Discovering how our past impacts our future

As our bodies age, we build up a lifetime’s worth of DNA changes (somatic mutations and epimutations) in the genomes of our cells. Some of these genetic alterations have no effect, but some impact how our cells function and increase the risk of developing diseases such as cancer, diabetes and neurological conditions.

The Somatic Genomics programme explores the genetic effects of ageing and disease, and the processes behind cancer development, by discovering how our genomes acquire and retain DNA changes due to:

• external factors such as UV light, smoking, diet and other factors in our environment.
• internal factors such as the failure of cellular and genomic processes designed to protect the genome from DNA damage.

Through these studies we aim to understand which somatic mutations and epimutations drive the development of disease to lay the foundations for effective personalised medicine by accelerating diagnoses, suggesting preventative approaches, and by enhancing drug development.

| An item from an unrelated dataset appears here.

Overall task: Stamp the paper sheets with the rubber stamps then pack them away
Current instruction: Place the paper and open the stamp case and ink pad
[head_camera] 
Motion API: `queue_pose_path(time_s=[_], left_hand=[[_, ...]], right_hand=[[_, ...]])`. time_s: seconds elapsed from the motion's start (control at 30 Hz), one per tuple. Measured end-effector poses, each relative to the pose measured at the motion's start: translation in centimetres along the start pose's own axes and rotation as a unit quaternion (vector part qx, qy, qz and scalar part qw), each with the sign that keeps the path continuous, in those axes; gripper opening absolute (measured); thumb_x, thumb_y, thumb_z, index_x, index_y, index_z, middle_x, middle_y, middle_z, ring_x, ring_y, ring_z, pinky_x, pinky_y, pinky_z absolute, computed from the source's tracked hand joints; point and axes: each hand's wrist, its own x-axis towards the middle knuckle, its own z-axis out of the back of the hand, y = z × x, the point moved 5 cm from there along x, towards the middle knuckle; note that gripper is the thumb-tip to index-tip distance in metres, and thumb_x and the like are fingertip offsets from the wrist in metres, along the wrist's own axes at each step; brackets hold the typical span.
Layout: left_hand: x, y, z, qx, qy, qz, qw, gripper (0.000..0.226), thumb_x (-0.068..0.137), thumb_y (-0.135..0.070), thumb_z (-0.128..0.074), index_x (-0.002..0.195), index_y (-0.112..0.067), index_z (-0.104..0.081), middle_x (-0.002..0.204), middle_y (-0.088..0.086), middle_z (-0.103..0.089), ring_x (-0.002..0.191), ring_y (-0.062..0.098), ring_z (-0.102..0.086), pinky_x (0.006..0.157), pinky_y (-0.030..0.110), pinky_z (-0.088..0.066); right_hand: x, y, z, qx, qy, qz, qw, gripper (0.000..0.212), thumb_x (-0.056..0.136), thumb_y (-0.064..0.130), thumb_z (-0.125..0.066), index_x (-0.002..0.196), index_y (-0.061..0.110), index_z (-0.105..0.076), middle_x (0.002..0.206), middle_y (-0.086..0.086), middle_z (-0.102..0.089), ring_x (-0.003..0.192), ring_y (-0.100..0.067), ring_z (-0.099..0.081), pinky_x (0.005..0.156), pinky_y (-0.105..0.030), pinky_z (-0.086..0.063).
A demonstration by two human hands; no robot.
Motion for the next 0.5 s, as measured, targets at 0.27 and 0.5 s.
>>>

Deploying our expertise in cancer and beyond to understand fundamental questions across medicine and biology

Cancer development, prevention and treatment is a key focus of the Somatic Genomics programme. Through our research we have developed a powerful toolkit of cutting-edge DNA sequencing, multi-omic, bioinformatic and cellular techniques to understand the genetic drivers of tumour formation and to reveal therapeutic targets for drug development.

We also apply our decades of experimental and bioinformatic expertise in somatic mutations to deliver vital insights into their roles across biology and human health more broadly. By discovering how somatic mutations and epimutations lay the genomic foundations for the development of long-term health conditions, we are pioneering new fields of exploration across a range of diseases and providing insights into how these conditions may be treated.

We work closely with the Human Genetics and Cellular Genomics programmes.